MBDATA = r'''0 |x 560:1 |y 1 0 0 0 0
0 |x 0:1
0 |x 0:1
1 |x 560:1 |y 0 1 0 0 0
1 |x 0:1
1 |x 0:1
1 |x 424:1
'''
class MyDataSource(UserMinibatchSource):
def __init__(self, f_dim, l_dim):
self.f_dim, self.l_dim = f_dim, l_dim
self.fsi = StreamInformation("features", 0, 'sparse', np.float32, (self.f_dim,))
self.lsi = StreamInformation("labels", 1, 'dense', np.float32, (self.l_dim,))
# MBDATA fits into memory, so we will read it in all at once. Normally, however,
# it does not, in which case we would need to keep track of the position in the
# file until which we have already provided the data.
# It follows the CNTKTextFormat specification
# sequence ID |feature1 data |feature2 data
# where in this case feature1's data is encoded as one-hot and we will
# convert to CSR, and feature2's data is a one-hot encoded as dense.
# We will store
# sequence id -> "features" -> list of features
# and
# sequence id -> "labels" -> label
self.data = {}
for line in MBDATA.split('\n'):
line = line.strip()
if not line:
continue
seq_id, data = line.split('|', 1)
data = data.split("|")
seq_id = int(seq_id.strip())
if seq_id not in self.data:
self.data[seq_id] = {'features': []}
# Processing features - expecting one per line.
features = data[0].split(" ")
vocab_idx = int(features[1].split(":")[0])
self.data[seq_id]['features'].append(vocab_idx)
# Process label, if exists
if len(data) == 2:
labels = np.asarray([data[1].split(" ")[1:]], dtype=np.float32)

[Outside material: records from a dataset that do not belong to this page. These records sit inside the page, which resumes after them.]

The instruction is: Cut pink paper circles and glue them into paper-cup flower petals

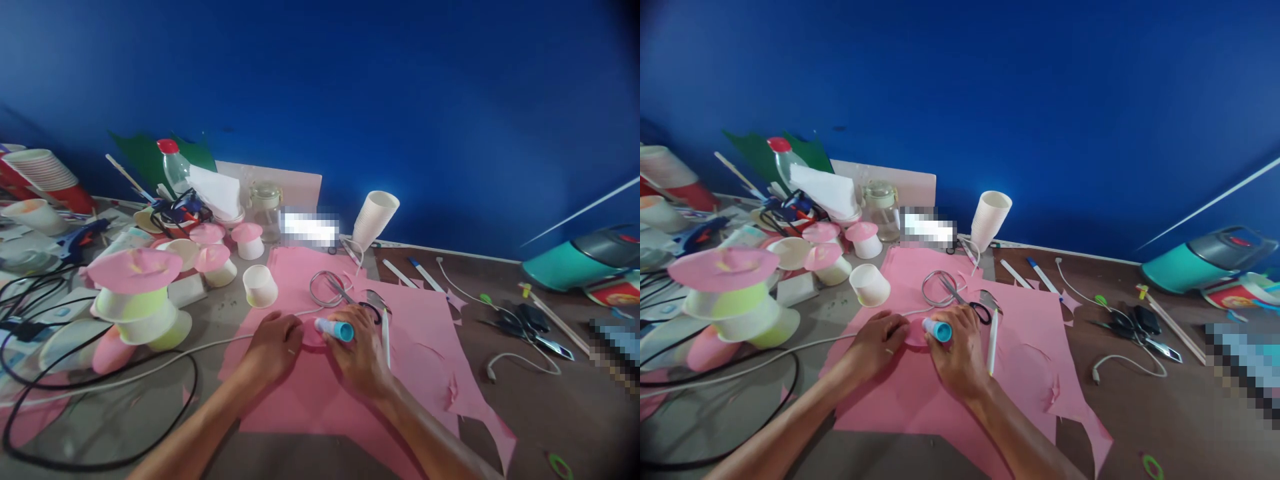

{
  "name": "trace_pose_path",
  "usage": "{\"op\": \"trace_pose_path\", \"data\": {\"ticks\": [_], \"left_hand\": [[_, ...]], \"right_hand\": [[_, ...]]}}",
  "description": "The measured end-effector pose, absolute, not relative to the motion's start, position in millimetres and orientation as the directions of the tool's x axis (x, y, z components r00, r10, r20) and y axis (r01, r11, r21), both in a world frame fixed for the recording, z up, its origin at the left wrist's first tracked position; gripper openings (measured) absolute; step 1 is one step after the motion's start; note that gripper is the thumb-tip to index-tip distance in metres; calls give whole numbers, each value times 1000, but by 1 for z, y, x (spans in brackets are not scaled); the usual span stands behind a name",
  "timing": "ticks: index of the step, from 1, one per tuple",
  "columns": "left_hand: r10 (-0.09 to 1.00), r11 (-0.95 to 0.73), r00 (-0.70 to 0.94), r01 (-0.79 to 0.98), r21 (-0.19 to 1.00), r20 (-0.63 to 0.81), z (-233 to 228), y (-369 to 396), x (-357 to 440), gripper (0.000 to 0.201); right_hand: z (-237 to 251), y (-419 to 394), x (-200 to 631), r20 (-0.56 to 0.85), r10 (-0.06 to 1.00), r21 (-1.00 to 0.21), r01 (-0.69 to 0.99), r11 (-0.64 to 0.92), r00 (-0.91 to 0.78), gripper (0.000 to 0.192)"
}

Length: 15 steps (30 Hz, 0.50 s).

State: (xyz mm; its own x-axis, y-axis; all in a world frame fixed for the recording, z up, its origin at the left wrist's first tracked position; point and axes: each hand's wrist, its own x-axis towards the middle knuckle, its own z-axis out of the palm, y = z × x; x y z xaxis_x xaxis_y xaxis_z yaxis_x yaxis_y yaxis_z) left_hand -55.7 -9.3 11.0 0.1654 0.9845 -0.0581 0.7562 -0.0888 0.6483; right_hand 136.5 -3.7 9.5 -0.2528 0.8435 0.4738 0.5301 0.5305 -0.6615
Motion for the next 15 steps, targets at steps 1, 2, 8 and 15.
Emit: {"op": "trace_pose_path", "data": {"ticks": [1, 2, 8, 15], "left_hand": [[984, -90, 168, 754, 651, -58, 13, -9, -55, 32], [985, -83, 163, 752, 654, -63, 14, -10, -55, 35], [989, -1, 108, 704, 710, -106, 12, -8, -55, 34], [990, 35, 83, 650, 759, -117, 9, -8, -56, 26]], "right_hand": [[11, -3, 137, 483, 829, -660, 504, 557, -282, 5], [12, -2, 138, 495, 812, -658, 477, 583, -311, 6], [16, 3, 142, 555, 741, -664, 335, 669, -378, 10], [20, 6, 144, 599, 704, -674, 233, 701, -381, 18]]}}
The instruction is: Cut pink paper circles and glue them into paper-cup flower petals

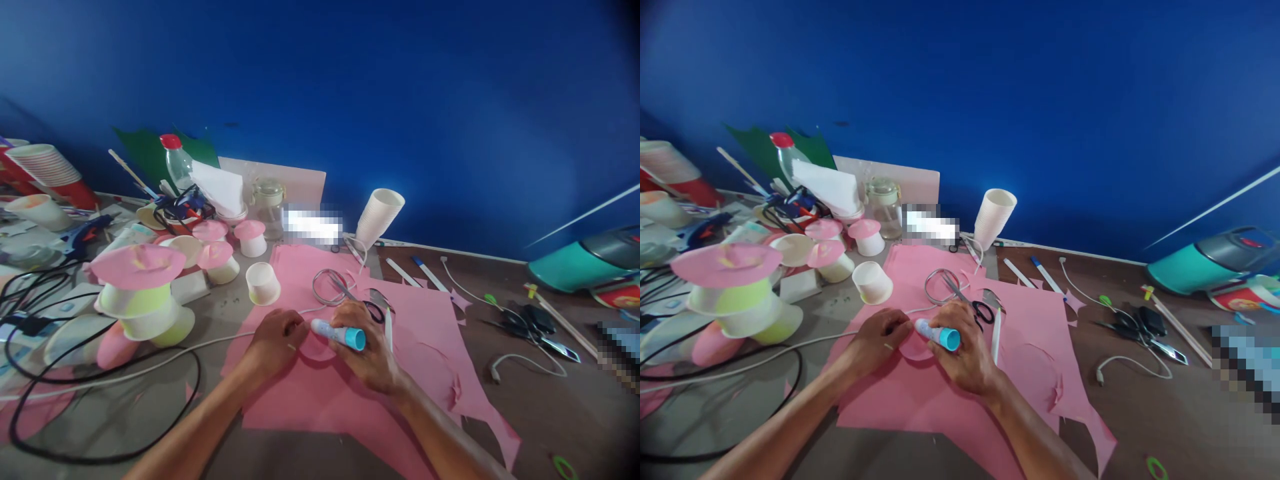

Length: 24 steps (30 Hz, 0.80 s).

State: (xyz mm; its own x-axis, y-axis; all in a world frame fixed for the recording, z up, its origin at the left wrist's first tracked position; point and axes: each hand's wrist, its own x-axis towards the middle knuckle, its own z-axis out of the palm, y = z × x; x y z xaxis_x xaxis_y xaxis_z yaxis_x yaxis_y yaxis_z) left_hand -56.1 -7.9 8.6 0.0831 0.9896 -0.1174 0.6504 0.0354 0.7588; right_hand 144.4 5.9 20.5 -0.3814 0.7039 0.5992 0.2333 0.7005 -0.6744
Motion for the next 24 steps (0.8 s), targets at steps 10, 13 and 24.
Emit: {"op": "trace_pose_path", "data": {"ticks": [10, 13, 24], "left_hand": [[995, 36, 47, 672, 739, -91, 10, -9, -55, 19], [996, 33, 37, 676, 736, -79, 7, -9, -55, 20], [994, 23, 60, 717, 697, -94, 9, -11, -52, 20]], "right_hand": [[15, 13, 155, 487, 863, -855, 131, 503, -134, 12], [18, 8, 150, 510, 836, -826, 156, 541, -202, 12], [12, 1, 138, 518, 770, -634, 437, 638, -373, 10]]}}
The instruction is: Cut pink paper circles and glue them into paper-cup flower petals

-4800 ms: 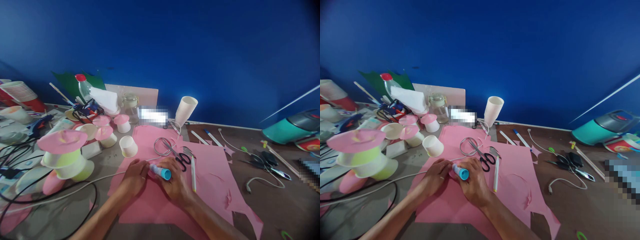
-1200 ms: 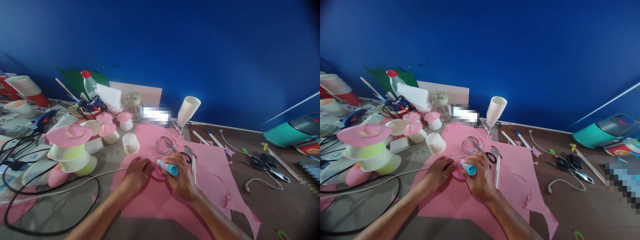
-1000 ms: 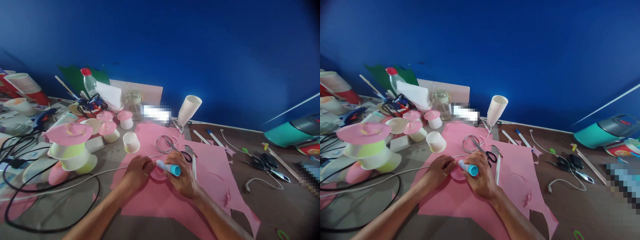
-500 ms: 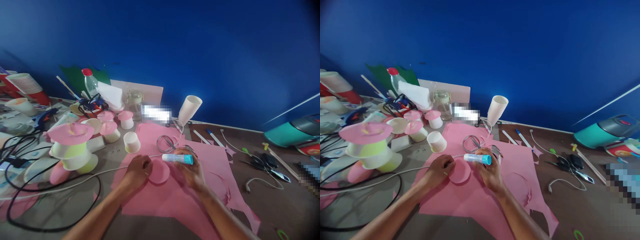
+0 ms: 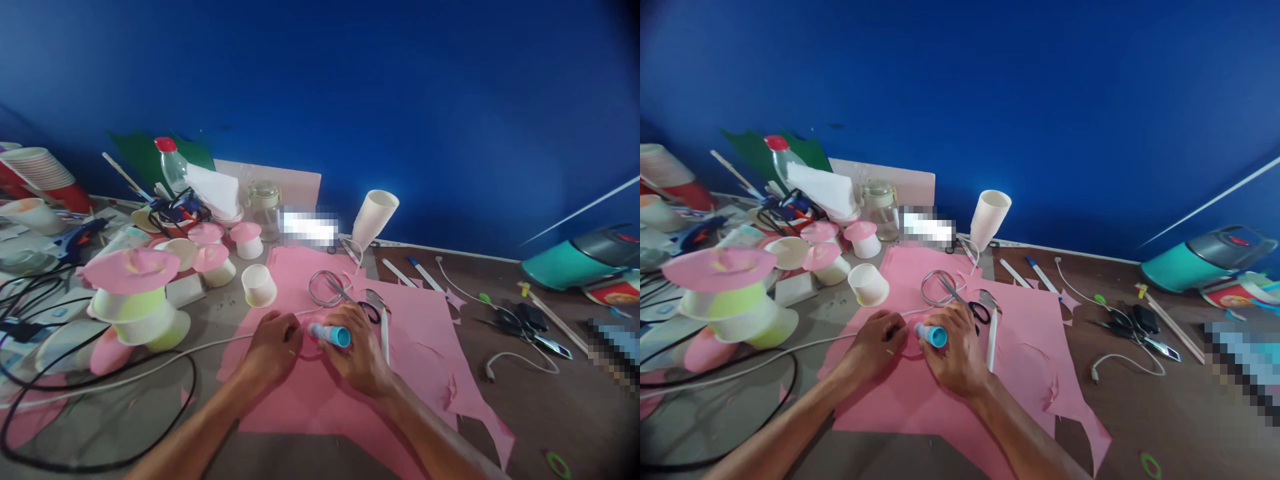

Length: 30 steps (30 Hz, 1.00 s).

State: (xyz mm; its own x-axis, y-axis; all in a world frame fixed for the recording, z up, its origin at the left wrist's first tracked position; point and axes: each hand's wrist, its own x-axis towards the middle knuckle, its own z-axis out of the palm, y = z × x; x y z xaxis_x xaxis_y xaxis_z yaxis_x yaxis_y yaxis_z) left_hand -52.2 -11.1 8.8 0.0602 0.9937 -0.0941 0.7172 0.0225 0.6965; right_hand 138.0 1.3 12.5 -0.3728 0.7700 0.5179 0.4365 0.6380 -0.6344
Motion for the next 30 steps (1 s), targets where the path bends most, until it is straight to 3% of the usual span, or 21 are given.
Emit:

self.data[seq_id]['labels'] = labels
self.sequences = sorted(self.data)
self.next_seq_idx = 0
super(MyDataSource, self).__init__()
def stream_infos(self):
return [self.fsi, self.lsi]
def next_minibatch(self, num_samples, number_of_workers=1, worker_rank=0, device=None):
# Note that in this example we do not yet make use of number_of_workers or
# worker_rank, which will limit the minibatch source to single GPU / single node
# scenarios.
features = []
labels = []
sweep_end = False
f_sample_count = l_sample_count = 0
while max(f_sample_count, l_sample_count) < num_samples:
if self.next_seq_idx == len(self.sequences):
sweep_end = True
self.next_seq_idx = 0
seq_id = self.sequences[self.sequences[self.next_seq_idx]]
f_data = self.data[seq_id]['features']
l_data = self.data[seq_id]['labels']
if (features or labels) and max(f_sample_count+len(f_data), l_sample_count+len(l_data)) > num_samples:
break
f_sample_count += len(f_data)
features.append(f_data)
l_sample_count += len(l_data)
labels.append(l_data)
self.next_seq_idx += 1
num_seq = len(features)
f_data = Value.one_hot(batch=features, num_classes=self.f_dim)

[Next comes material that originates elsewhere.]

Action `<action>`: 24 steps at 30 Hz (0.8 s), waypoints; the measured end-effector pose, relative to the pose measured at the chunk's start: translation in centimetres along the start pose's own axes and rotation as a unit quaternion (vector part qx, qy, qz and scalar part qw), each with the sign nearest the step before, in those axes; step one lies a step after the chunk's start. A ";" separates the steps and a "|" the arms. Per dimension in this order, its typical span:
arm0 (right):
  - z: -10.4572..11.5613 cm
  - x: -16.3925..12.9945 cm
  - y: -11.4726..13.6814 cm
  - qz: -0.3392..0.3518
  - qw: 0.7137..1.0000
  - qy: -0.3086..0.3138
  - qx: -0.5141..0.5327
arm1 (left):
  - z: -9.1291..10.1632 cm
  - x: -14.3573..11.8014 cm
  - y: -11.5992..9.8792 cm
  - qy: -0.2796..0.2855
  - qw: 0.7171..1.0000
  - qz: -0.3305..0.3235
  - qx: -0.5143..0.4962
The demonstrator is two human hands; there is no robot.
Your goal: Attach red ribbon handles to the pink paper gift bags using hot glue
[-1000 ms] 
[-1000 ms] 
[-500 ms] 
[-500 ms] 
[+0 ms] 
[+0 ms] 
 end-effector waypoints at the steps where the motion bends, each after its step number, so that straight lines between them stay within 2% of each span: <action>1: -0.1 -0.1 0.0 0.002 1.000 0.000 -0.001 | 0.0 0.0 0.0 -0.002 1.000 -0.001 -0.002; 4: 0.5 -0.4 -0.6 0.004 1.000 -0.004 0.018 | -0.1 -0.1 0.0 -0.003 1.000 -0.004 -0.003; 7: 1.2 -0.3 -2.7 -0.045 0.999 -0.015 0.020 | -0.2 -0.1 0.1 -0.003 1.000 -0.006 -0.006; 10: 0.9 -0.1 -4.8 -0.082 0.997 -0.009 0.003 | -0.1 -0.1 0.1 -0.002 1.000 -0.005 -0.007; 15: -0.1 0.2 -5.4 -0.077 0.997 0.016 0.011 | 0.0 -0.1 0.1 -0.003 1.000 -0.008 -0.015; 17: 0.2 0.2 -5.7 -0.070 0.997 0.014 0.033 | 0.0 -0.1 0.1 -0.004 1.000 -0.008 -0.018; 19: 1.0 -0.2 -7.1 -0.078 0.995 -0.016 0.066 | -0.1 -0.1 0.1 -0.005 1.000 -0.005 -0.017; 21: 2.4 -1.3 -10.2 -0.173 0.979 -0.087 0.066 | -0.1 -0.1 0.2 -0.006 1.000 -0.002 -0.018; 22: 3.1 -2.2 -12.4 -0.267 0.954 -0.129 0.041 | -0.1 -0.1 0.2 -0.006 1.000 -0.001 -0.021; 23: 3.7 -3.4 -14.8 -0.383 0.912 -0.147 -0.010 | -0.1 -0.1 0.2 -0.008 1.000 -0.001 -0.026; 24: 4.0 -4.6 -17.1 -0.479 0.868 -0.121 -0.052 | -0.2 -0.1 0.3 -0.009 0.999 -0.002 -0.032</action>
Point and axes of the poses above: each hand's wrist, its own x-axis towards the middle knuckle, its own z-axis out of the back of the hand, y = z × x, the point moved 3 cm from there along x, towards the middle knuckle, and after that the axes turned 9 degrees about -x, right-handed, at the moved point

l_data = Value(batch=np.asarray(labels, dtype=np.float32))
result = {
self.fsi: MinibatchData(f_data, num_seq, f_sample_count, sweep_end),
self.lsi: MinibatchData(l_data, num_seq, l_sample_count, sweep_end)
}
return result
This can then be used wherever a :class:`~cntk.io.MinibatchSource` instance is accepted,
e.g.::
input_dim = 1000
num_output_classes = 5
# instantiating the user minibatch source
mbs = MyDataSource(input_dim, num_output_classes)
feature = sequence.input_variable(shape=(input_dim,))
label = cntk.input_variable(shape=(num_output_classes,))
# setting up the model
# ...
# and train
trainer = Trainer(z, (ce, errs), [learner])
input_map = {
feature: mbs.fsi,
label: mbs.lsi
}
session = training_session(
trainer=trainer, mb_source=mbs,
model_inputs_to_streams=input_map,
mb_size=4, max_samples=20
)
session.train()
As we have noted above, this minibatch source is limited to single GPU / single node
scenarios, but it can be adapted easily to be used with e.g. BlockMomentum. We simply have
to use `number_of_workers` to cut the data in slices and then return the slices depending
on which `worker_rank` requested the next minibatch.
.. note:: Please note that it is the user's task to provide proper randomization of the training data.